> **Raw data**
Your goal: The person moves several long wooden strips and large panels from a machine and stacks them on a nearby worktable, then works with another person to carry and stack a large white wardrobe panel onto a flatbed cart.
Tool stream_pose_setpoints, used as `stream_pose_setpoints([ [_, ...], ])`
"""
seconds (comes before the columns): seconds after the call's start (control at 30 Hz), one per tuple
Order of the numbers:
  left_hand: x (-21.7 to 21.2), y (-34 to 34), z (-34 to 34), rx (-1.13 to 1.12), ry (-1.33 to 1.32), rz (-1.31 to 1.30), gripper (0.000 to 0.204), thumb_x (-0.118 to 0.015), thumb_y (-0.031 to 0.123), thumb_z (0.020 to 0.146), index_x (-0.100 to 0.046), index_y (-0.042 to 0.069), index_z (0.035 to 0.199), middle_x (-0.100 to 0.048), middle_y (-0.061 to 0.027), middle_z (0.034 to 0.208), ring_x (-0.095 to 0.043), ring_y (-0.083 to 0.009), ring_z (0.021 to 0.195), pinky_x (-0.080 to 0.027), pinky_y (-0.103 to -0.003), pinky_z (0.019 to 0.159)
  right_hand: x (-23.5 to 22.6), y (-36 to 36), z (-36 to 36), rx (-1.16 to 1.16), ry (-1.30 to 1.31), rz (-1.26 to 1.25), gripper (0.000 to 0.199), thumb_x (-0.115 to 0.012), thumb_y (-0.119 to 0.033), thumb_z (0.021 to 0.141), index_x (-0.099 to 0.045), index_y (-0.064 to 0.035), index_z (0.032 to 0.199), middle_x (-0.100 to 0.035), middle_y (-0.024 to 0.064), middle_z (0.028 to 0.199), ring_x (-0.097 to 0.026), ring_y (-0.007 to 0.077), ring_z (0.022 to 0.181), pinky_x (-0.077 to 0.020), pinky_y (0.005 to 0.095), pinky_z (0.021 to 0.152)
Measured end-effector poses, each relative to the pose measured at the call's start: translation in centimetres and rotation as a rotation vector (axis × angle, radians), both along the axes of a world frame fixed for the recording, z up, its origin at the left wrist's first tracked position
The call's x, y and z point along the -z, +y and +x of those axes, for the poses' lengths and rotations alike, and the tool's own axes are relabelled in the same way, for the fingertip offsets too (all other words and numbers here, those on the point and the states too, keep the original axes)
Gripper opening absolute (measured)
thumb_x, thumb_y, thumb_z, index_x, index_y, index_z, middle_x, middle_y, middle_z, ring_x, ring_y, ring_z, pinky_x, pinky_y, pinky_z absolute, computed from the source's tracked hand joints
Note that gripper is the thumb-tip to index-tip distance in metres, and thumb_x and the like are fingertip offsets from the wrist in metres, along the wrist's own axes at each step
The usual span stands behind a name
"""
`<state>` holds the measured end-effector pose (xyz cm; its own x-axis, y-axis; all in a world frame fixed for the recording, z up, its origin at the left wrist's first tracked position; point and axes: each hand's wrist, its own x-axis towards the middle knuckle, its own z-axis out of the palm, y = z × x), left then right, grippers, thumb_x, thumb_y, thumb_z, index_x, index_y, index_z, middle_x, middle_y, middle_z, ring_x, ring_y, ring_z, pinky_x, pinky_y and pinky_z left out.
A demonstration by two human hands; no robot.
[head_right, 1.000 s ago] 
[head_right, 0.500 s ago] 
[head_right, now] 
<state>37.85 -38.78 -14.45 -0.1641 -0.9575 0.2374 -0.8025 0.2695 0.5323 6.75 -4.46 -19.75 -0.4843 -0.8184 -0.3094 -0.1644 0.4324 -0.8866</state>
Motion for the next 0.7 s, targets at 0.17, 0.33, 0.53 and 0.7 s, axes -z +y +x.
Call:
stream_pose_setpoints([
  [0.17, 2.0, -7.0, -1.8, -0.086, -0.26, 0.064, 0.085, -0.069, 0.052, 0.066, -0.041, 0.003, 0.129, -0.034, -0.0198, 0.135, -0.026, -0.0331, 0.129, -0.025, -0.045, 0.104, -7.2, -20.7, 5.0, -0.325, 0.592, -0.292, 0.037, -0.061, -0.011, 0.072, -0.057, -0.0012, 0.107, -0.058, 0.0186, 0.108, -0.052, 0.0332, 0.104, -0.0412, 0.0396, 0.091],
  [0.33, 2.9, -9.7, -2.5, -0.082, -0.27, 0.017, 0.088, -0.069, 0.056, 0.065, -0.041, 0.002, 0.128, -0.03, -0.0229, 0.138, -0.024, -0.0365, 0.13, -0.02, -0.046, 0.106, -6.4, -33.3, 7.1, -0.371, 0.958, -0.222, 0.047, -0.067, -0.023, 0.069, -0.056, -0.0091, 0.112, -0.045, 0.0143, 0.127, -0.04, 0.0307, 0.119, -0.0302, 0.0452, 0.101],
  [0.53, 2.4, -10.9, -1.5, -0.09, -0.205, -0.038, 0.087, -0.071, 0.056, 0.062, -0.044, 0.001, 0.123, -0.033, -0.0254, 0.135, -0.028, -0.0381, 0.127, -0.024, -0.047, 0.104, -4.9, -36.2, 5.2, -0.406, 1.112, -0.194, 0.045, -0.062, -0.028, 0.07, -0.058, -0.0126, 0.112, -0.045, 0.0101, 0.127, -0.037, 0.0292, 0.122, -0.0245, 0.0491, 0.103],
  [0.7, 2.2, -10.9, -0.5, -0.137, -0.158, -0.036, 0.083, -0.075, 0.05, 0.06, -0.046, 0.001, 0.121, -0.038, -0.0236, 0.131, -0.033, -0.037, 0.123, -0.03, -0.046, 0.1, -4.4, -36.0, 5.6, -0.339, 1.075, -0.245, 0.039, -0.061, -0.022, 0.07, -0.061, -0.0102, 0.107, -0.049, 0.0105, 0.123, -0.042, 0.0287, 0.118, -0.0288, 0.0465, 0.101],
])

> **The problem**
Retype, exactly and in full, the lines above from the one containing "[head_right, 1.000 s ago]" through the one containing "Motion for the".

> **Response to this exercise**
[head_right, 1.000 s ago] 
[head_right, 0.500 s ago] 
[head_right, now] 
<state>37.85 -38.78 -14.45 -0.1641 -0.9575 0.2374 -0.8025 0.2695 0.5323 6.75 -4.46 -19.75 -0.4843 -0.8184 -0.3094 -0.1644 0.4324 -0.8866</state>
Motion for the next 0.7 s, targets at 0.17, 0.33, 0.53 and 0.7 s, axes -z +y +x.

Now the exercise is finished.